*The task:*
Search the listing below for the string "plate" and copy every line where it occurs.

[Dataset extract]

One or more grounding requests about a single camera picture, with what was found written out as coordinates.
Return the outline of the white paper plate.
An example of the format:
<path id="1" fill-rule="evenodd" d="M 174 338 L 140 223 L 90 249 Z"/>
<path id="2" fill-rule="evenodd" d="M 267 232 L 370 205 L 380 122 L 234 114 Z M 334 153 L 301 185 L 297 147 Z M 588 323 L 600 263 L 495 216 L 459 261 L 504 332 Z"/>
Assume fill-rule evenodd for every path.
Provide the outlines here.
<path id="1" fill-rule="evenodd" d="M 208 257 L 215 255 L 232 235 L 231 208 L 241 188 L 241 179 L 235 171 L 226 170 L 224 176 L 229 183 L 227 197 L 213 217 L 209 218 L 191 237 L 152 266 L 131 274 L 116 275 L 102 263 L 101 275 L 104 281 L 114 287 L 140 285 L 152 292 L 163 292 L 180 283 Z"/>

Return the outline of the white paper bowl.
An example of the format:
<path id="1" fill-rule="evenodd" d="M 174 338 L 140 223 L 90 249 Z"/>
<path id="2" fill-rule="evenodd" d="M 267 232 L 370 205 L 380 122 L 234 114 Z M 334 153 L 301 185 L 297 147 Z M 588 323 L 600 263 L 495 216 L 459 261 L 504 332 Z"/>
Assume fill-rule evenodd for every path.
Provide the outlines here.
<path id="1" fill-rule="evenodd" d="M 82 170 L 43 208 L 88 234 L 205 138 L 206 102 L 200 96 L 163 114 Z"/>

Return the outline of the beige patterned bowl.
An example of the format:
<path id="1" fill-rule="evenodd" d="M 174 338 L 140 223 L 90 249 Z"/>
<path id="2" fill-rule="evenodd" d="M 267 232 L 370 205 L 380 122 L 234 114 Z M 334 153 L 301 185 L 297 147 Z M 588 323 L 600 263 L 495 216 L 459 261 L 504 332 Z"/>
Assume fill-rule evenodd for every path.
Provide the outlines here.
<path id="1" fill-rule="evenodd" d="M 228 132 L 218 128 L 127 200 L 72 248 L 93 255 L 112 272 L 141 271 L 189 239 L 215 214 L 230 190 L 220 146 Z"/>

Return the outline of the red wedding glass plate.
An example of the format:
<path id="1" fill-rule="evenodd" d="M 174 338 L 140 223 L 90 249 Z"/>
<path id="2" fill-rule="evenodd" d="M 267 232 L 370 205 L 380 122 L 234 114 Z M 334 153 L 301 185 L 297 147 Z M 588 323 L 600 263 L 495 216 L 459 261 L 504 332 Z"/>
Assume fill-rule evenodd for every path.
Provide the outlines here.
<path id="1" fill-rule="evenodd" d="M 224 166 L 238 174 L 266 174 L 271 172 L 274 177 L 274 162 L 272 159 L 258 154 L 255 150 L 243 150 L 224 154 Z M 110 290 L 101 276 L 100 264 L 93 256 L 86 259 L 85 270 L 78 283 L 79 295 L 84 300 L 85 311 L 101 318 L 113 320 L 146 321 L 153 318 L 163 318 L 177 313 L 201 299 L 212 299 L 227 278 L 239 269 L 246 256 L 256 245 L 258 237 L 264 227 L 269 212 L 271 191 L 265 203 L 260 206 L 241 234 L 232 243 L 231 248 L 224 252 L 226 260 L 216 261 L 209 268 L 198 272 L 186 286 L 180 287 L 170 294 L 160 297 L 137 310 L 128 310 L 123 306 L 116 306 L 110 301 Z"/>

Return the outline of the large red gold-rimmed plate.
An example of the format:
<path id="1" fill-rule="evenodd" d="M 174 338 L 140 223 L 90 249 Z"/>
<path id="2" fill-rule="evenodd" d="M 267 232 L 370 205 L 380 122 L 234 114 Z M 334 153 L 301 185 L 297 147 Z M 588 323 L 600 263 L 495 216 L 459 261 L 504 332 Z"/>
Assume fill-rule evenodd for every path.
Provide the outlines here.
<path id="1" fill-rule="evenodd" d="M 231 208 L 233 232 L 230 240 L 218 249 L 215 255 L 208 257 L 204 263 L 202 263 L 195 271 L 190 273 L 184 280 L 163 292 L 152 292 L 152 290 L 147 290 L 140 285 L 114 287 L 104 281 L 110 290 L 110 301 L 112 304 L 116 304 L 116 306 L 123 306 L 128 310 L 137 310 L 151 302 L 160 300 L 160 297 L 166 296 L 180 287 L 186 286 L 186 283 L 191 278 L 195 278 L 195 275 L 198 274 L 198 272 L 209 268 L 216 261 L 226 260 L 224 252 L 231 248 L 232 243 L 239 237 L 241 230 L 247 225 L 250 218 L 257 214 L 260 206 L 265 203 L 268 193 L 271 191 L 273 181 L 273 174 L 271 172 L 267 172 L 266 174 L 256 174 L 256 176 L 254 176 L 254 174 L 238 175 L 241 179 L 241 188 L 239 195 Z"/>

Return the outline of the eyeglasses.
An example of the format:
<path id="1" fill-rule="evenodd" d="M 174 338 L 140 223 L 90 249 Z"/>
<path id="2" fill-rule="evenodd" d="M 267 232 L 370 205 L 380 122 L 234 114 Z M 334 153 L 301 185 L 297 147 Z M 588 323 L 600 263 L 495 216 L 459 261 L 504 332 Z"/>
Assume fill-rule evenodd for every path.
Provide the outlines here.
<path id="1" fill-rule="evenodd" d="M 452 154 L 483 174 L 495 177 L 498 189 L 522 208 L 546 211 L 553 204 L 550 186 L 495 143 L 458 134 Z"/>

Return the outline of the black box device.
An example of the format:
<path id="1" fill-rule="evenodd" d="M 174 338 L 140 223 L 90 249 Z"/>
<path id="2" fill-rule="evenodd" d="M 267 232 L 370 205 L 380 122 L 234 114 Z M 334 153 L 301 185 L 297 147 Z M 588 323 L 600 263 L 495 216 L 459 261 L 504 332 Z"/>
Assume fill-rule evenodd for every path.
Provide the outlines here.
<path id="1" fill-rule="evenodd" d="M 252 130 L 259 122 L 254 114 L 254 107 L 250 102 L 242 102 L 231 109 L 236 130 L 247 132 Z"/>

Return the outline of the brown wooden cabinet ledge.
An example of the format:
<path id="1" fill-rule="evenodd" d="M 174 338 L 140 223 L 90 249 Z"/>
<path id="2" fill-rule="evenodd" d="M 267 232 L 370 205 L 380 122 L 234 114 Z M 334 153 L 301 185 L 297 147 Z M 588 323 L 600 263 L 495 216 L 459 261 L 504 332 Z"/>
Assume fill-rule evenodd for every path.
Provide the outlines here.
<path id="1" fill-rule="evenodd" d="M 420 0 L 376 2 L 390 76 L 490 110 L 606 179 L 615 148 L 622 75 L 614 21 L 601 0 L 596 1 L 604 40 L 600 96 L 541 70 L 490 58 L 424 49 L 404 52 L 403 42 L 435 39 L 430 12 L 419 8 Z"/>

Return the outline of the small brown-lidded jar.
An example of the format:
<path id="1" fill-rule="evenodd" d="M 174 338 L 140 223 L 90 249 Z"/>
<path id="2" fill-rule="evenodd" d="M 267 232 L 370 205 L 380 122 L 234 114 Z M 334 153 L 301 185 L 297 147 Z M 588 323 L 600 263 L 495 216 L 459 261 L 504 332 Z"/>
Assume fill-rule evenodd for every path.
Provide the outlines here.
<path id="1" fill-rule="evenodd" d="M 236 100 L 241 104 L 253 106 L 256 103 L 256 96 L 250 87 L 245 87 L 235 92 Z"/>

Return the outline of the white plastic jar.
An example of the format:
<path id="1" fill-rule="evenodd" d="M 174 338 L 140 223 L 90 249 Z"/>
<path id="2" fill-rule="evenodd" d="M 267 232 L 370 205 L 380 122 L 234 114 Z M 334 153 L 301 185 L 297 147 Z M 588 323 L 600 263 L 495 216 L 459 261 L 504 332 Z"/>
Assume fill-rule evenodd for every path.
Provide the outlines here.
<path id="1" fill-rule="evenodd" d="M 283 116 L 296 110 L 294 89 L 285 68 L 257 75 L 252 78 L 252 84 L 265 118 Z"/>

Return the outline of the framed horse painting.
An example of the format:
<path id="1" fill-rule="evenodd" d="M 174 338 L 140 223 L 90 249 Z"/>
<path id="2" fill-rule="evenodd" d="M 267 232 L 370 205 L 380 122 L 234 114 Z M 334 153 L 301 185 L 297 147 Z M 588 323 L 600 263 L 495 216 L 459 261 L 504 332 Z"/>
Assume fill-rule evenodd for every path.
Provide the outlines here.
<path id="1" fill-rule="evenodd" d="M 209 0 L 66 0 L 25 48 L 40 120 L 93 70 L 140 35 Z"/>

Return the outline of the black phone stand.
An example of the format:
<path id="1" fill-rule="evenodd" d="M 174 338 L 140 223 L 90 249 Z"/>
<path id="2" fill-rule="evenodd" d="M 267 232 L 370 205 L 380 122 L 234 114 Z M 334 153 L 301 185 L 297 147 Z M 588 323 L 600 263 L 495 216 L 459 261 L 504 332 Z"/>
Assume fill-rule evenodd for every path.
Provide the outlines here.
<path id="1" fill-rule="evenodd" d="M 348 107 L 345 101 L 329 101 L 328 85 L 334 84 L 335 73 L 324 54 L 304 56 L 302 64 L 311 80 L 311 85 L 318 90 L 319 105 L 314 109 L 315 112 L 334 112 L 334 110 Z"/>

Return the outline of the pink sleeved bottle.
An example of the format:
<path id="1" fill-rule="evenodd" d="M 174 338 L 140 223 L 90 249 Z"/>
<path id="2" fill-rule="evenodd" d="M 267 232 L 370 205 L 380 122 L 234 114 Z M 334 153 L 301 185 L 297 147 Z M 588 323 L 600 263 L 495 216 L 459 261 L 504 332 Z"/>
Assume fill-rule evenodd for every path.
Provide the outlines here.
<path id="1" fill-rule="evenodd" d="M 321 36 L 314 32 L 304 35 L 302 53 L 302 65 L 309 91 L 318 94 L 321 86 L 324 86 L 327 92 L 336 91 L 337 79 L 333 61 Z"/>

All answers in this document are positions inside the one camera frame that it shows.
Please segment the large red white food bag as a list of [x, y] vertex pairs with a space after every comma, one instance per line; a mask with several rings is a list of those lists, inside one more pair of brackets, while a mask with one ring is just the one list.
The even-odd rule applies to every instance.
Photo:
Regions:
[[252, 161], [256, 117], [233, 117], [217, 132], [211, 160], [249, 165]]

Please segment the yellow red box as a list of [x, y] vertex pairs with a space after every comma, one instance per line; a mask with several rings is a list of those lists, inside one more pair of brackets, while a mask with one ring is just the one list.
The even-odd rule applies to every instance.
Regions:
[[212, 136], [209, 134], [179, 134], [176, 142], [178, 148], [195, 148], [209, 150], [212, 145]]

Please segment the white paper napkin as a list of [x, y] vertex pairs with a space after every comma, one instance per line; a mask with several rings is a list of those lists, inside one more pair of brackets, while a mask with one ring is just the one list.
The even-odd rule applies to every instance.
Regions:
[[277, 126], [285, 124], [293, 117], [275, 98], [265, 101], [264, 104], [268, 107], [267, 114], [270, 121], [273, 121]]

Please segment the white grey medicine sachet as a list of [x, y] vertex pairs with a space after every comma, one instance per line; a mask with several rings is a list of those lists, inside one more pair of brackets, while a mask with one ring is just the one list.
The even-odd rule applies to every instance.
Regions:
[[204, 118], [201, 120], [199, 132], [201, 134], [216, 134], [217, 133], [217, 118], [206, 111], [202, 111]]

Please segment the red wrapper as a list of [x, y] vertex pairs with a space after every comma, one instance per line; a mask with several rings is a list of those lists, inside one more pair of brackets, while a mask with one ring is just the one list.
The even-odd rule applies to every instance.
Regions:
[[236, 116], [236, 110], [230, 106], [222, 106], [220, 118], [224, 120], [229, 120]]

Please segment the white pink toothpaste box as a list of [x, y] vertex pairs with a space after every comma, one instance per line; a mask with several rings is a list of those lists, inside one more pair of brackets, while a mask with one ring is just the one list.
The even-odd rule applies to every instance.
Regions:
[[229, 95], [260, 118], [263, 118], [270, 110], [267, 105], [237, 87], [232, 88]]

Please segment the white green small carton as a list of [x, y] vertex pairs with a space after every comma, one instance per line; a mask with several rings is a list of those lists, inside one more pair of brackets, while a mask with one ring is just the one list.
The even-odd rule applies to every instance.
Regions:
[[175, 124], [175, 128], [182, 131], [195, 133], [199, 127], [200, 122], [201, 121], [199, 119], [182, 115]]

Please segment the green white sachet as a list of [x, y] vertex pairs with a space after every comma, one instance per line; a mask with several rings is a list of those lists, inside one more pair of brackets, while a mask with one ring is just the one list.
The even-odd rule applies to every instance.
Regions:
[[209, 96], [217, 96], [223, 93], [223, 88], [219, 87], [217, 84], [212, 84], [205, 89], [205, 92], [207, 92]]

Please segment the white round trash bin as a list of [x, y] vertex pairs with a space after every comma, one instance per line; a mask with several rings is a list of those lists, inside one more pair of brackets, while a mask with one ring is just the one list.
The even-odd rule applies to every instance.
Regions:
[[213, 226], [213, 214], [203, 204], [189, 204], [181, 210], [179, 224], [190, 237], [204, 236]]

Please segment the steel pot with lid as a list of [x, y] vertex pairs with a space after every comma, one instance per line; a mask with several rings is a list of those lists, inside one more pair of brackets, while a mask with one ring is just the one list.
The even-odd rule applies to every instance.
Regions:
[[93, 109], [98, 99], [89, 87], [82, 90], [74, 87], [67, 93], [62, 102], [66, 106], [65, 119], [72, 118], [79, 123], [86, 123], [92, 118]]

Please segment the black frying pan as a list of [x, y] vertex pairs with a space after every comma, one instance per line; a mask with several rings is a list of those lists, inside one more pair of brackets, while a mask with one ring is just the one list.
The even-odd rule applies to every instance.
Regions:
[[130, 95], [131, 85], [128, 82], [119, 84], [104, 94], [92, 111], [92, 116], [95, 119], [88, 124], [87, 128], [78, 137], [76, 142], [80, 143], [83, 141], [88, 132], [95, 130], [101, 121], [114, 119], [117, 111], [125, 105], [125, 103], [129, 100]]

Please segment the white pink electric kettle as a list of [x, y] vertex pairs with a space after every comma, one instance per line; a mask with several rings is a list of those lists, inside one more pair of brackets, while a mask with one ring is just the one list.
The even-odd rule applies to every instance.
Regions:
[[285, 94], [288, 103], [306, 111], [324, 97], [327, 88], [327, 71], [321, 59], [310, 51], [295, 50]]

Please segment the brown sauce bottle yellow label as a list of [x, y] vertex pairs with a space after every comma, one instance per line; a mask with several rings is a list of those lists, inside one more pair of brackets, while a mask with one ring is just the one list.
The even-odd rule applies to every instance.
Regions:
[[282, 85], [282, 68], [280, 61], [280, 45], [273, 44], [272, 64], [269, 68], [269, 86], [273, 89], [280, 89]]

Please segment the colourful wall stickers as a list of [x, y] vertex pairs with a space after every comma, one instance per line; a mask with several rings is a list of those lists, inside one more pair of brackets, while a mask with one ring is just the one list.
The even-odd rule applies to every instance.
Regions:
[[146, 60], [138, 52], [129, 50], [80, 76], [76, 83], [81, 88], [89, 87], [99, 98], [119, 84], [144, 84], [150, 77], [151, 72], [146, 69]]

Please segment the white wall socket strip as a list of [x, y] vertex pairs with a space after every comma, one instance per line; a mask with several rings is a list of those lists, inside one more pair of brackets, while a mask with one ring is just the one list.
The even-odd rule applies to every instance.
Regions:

[/Dataset extract]

*Reply to the task:*
Return the outline of the white paper plate.
Return the outline of the red wedding glass plate.
Return the outline of the large red gold-rimmed plate.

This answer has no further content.